Nothing past the line containing "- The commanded" belongs in the output. Copy exactly every line of the data below from the first up to and including it.

[Opening Dataset section section]

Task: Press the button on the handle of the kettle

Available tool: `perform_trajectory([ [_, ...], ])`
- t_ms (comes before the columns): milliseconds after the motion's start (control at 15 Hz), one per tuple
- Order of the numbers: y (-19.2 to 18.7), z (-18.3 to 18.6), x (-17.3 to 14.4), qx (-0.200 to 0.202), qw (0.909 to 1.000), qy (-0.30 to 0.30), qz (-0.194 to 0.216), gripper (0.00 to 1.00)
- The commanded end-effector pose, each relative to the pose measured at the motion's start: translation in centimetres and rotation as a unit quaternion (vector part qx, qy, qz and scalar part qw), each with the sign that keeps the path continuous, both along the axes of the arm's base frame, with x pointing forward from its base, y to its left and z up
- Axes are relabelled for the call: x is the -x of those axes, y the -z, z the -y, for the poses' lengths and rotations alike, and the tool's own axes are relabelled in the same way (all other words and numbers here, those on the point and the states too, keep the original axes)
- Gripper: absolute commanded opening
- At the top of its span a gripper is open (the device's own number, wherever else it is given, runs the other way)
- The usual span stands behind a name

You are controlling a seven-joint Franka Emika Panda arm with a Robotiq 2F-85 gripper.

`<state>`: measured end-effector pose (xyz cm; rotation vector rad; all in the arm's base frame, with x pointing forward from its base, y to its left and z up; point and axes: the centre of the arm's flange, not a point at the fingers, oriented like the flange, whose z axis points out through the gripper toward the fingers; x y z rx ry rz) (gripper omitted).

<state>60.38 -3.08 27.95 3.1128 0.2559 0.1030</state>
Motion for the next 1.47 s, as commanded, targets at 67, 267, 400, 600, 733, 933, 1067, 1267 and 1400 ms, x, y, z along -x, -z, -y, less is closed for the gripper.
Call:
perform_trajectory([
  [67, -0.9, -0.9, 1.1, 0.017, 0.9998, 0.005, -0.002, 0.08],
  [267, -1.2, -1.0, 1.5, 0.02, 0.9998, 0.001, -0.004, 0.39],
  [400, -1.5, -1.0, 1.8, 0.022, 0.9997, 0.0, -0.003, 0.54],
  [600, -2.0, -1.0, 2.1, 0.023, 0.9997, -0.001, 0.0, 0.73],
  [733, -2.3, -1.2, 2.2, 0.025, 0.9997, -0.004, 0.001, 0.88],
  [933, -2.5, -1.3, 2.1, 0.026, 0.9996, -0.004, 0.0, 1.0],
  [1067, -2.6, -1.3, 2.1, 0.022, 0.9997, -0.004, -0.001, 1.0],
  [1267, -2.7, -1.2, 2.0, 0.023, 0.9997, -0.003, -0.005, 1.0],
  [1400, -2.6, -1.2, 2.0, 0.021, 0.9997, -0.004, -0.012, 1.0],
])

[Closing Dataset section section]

• Result below:
Task: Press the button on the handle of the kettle

Available tool: `perform_trajectory([ [_, ...], ])`
- t_ms (comes before the columns): milliseconds after the motion's start (control at 15 Hz), one per tuple
- Order of the numbers: y (-19.2 to 18.7), z (-18.3 to 18.6), x (-17.3 to 14.4), qx (-0.200 to 0.202), qw (0.909 to 1.000), qy (-0.30 to 0.30), qz (-0.194 to 0.216), gripper (0.00 to 1.00)
- The commanded end-effector pose, each relative to the pose measured at the motion's start: translation in centimetres and rotation as a unit quaternion (vector part qx, qy, qz and scalar part qw), each with the sign that keeps the path continuous, both along the axes of the arm's base frame, with x pointing forward from its base, y to its left and z up

With this, the answer is complete.